- [Dataset section]:
◇ ◇ ◇ ◇ ◇

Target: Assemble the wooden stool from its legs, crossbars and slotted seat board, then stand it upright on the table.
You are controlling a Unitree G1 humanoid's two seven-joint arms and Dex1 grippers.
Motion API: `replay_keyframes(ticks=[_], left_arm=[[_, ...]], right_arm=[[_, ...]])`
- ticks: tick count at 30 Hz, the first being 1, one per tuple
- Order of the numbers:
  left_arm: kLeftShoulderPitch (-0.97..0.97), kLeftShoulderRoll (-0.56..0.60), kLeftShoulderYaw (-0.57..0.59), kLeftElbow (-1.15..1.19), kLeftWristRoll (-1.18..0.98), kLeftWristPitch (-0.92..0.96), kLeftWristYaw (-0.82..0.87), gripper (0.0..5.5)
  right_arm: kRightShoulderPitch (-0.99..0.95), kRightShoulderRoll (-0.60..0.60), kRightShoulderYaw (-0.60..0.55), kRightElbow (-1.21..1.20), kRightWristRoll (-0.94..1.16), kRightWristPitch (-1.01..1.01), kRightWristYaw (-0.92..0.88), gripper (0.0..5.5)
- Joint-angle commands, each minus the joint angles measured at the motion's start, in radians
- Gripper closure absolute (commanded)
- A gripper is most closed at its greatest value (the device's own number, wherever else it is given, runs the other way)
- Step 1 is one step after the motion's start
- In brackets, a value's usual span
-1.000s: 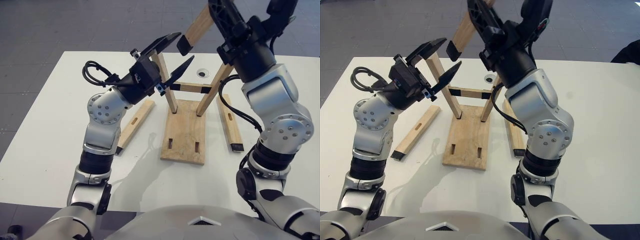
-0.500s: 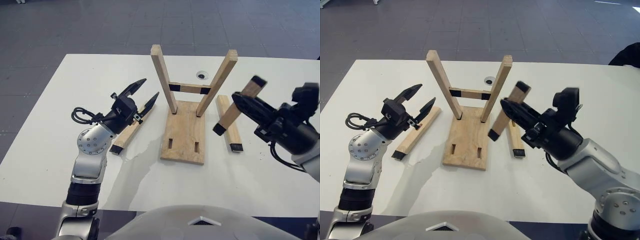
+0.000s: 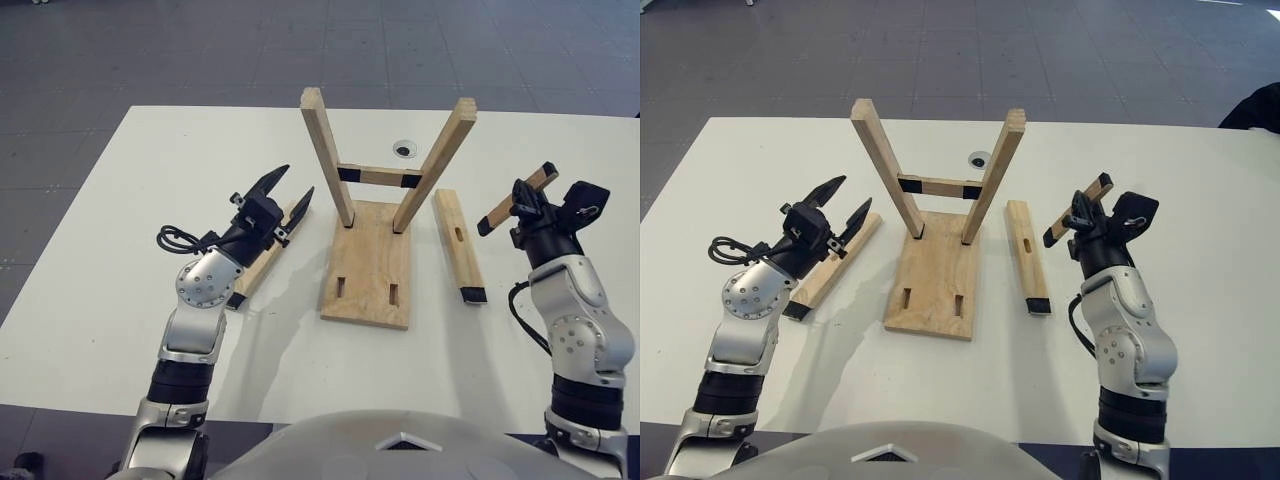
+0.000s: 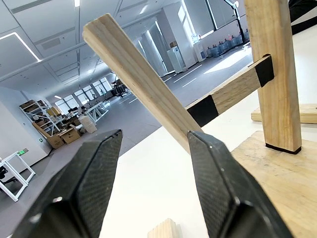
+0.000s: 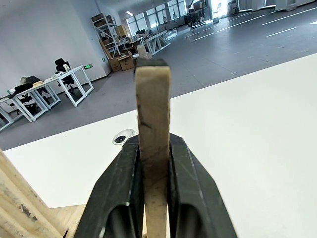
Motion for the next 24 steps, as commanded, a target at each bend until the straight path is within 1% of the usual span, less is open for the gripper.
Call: replay_keyframes(ticks=[1, 8, 15, 24], left_arm=[[0.013, 0.004, -0.002, -0.004, 0.007, -0.003, 0.003, 3.07], [0.022, 0.005, -0.001, -0.011, 0.007, 0.000, 0.004, 3.07], [0.027, 0.004, -0.004, -0.019, 0.006, 0.005, 0.004, 3.07], [0.027, 0.005, -0.002, -0.022, 0.006, 0.007, 0.004, 3.07]], right_arm=[[-0.027, 0.032, 0.014, 0.057, -0.042, -0.023, 0.037, 5.10], [-0.038, 0.064, 0.008, 0.148, -0.095, -0.043, 0.088, 5.10], [-0.068, 0.080, 0.015, 0.102, -0.112, -0.032, 0.094, 5.10], [0.000, 0.115, 0.053, 0.209, -0.191, -0.045, 0.126, 5.10]])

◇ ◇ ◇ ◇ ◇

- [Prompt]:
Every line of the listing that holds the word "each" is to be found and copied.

- [Written solution]:
- Joint-angle commands, each minus the joint angles measured at the motion's start, in radians
Motion for the next 24 steps, as commanded, a target at each bend until the straight path is within 1% of the usual span, less is open for the gripper.

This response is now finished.